Song’s script does a lot of the heavy lifting on that score, but Lee and Yoo are ultimately the ones who get us fully invested in Nora and Hae Sung. When Hae Sung tells Nora that, for him, “you are someone who leaves” but to Arthur “you are someone who stays,” it hits with a force that only comes from feeling total empathy with these people. It’s impossible to imagine Past Lives with anyone else in the roles.
That, of course, is thanks to Song’s ability to draw these kinds of performances out. Indeed, with a single exception, Past Lives is a monument to her confidence — and quiet audacity — as a filmmaker. (The film opens with this strange eavesdropping framing device that never appears again and is never developed. It’s the only time you sense this is the work of a rookie feature director.) The simple maturity of the pacing and script are evidence of her command of craft. But just to prove how good she is, there are numerous shots in the film that run, uncut, for a minute or more: Nora and Hae Sung discussing their lives on the steps of Jane’s Carousel, in Brooklyn, or facing each other silently, deeply, in front of a blue garage door on the Lower East Side; Hae Sung and Arthur, sitting together at a cocktail bar, separated by an empty seat, where Nora had been, a chasm of language barriers and unease about each other’s place in Nora’s life.

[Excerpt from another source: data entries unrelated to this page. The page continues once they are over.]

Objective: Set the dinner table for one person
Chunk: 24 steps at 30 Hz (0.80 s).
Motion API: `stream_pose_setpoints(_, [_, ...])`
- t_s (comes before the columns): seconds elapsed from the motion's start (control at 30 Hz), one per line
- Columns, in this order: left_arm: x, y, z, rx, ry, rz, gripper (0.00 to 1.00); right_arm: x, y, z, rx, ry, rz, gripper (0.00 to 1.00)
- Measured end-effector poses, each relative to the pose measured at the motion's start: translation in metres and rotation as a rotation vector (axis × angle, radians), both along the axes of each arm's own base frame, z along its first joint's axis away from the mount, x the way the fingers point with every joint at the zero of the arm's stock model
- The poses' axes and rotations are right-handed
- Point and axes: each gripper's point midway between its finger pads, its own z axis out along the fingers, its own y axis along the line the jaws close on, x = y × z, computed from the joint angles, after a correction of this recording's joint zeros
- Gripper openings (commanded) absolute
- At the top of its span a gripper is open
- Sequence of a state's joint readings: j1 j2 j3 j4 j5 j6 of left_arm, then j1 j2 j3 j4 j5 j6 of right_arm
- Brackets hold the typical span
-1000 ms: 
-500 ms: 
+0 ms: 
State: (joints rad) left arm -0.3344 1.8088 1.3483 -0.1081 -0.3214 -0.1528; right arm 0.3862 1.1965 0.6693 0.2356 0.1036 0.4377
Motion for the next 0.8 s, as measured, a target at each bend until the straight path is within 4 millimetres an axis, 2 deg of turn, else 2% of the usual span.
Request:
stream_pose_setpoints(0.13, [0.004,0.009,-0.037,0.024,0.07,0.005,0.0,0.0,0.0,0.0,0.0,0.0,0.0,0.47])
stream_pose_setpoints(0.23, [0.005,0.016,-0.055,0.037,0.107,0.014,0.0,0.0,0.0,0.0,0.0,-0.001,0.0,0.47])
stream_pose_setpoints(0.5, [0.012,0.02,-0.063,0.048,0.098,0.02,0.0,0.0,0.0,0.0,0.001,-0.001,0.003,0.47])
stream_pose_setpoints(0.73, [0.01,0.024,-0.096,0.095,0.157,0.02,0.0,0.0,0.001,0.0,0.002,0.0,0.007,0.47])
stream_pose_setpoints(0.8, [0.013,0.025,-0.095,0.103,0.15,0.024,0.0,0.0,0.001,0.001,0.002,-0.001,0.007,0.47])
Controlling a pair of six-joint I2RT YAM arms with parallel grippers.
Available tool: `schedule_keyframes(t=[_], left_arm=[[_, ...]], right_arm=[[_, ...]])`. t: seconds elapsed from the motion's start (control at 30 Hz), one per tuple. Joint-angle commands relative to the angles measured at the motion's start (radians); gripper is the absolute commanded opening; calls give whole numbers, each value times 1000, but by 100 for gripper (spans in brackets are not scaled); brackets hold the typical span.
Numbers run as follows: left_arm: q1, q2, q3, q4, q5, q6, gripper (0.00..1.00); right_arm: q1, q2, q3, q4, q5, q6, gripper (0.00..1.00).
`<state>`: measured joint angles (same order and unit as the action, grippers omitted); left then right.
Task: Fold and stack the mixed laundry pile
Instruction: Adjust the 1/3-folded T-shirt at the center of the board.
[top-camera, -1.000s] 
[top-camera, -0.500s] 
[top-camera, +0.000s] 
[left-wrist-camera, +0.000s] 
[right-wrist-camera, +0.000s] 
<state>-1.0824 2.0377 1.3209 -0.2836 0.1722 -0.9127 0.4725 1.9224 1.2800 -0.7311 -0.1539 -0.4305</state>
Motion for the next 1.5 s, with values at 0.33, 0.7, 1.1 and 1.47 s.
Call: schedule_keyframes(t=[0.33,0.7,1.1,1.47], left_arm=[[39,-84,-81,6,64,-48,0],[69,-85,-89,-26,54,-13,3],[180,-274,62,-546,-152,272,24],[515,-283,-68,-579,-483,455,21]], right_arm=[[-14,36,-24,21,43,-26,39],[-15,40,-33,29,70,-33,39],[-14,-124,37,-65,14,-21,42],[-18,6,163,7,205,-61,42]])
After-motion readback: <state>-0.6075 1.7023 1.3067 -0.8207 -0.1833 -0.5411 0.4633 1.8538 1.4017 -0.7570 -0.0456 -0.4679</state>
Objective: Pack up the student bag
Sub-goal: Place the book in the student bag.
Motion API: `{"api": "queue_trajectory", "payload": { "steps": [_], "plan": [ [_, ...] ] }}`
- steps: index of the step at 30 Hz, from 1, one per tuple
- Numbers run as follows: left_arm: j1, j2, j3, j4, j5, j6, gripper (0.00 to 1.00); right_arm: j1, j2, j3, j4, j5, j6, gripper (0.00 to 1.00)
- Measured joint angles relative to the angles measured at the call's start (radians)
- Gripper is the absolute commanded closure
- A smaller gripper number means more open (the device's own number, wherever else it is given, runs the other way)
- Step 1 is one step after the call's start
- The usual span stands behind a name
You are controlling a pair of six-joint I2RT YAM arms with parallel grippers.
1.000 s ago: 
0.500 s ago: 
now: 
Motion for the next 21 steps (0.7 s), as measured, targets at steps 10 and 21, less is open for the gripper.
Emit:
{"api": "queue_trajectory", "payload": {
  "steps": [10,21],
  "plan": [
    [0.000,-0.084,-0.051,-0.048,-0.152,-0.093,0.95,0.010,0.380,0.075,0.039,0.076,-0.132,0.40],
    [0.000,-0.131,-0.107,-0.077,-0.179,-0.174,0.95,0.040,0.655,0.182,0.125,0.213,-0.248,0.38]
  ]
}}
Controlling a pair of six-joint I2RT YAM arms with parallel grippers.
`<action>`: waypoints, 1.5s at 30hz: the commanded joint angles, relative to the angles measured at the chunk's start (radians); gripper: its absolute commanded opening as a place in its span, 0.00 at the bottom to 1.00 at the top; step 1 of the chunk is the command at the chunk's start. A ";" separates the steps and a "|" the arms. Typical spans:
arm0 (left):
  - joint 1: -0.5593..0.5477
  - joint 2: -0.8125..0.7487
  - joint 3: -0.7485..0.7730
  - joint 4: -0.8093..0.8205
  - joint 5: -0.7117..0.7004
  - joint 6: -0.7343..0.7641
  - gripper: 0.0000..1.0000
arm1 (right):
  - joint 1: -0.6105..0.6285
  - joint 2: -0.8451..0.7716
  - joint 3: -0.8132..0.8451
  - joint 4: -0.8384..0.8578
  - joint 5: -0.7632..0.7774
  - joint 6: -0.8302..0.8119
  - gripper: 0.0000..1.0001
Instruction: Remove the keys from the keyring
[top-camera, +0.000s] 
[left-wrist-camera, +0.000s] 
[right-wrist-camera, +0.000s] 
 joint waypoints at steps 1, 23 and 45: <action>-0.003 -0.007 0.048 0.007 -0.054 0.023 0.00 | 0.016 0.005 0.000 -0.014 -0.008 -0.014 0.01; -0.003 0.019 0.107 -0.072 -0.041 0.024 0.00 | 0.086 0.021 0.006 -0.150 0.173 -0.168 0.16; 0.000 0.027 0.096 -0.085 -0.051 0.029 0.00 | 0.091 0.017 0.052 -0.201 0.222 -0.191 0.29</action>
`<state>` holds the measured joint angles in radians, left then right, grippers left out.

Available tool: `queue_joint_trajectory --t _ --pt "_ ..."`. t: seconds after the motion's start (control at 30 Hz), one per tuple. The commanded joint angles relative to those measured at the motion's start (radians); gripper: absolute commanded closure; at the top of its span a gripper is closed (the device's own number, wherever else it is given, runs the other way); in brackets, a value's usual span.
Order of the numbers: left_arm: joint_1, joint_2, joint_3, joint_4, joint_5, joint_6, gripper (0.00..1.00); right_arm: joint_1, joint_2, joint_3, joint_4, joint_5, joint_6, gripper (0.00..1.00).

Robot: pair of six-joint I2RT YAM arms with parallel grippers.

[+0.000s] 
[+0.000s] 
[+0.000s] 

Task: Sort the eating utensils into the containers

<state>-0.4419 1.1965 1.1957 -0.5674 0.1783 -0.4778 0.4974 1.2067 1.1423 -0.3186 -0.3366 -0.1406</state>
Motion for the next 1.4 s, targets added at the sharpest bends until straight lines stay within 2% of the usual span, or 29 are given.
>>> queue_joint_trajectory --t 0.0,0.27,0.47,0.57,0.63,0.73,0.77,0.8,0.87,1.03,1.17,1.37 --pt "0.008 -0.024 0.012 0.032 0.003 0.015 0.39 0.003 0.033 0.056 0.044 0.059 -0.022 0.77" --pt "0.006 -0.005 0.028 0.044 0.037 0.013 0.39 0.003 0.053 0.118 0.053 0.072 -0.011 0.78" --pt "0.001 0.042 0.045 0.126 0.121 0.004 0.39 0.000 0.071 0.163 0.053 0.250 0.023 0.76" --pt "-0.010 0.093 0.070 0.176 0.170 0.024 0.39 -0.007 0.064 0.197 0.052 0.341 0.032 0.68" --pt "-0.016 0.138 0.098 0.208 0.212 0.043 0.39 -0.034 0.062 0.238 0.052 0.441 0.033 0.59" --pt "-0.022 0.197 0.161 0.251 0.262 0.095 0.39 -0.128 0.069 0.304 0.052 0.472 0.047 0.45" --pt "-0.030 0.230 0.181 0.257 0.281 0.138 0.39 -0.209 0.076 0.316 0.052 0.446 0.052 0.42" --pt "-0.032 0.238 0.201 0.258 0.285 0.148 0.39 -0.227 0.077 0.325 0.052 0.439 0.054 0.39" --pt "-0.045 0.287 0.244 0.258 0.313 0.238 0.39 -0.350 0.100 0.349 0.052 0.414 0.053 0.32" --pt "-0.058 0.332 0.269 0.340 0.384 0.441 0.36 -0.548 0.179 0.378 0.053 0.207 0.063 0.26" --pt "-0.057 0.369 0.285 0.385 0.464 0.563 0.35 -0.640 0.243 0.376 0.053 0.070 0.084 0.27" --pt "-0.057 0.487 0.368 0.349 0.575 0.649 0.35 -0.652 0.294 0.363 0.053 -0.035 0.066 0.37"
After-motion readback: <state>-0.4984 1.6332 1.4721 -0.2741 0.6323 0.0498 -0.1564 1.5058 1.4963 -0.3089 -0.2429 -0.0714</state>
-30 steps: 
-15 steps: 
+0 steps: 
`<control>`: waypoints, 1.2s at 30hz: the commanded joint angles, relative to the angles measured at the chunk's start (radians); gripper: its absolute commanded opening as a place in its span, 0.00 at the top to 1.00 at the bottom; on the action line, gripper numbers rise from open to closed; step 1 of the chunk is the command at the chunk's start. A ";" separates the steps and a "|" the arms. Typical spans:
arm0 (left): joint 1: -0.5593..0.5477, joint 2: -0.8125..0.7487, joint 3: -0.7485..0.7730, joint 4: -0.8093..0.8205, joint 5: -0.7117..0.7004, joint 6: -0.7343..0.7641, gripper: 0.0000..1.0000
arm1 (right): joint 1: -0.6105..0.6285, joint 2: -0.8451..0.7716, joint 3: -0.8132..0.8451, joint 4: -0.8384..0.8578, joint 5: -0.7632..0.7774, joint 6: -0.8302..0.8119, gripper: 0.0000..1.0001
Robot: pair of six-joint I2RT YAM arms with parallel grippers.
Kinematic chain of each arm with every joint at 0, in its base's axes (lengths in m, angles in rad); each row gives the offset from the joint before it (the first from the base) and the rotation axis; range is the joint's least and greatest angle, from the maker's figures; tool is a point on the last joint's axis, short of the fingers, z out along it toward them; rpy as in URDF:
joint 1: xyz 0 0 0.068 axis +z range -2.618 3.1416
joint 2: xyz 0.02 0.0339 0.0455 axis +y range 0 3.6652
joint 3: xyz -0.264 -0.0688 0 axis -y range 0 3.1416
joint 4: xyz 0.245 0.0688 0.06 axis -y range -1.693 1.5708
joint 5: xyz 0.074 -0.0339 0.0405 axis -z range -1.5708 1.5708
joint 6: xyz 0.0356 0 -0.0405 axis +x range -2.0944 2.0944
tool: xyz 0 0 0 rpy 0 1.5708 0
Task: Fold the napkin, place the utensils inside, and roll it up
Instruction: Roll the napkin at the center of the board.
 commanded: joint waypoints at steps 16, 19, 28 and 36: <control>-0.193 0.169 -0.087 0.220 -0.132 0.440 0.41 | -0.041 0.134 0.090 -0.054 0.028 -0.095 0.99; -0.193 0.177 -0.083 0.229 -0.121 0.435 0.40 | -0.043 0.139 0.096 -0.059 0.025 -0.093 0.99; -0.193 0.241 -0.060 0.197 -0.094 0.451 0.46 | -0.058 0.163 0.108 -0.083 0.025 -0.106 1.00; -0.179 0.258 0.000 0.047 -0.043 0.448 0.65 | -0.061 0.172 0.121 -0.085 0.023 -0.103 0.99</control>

These aren’t the showy one-shot spectacles of an Alfonso Cuarón film, nor do they wallow in the artifice to create discomfort or unease. They’re more like contemporary updates to Ozu and Wong Kar-wai, extended beats of catharsis and communion that come as conversational and relational capstones. The characters don’t want the moments to end, and we don’t, either. (Cinematographer’s Shabier Kirchner’s gorgeous work in these long takes — indeed, the whole film — certainly helps.)
I didn’t, at least. After watching sequel after sequel and franchise flick after franchise flick, all cut like coked-up music videos, my eyes and brain unable to focus on any one thing in a frame overstuffed with digital monstrosities for more than two seconds, it was luxurious to settle in with a quiet, rich, and assured piece of cinema. There are no fireworks in Past Lives, nor, for that matter, villains. It’s the exceedingly rare grown-up movie for grownups who live grown-up lives of hopes, anxieties, and compromises.
Song grapples with big ideas: why we are who we are, what we want out of life, who we want to spend our lives with. That kind of quiet profundity puts it at odds with where mainstream studio filmmaking is right now. But it makes it the perfect film for our post-pandemic moment. Its questions are ours — and we could use all the help we can get in finding answers.
Seeing Past Lives in a real-deal movie theater with a crowd of friends and strangers is as good a place as any to begin the journey.
Past Lives is now playing in theaters across the city.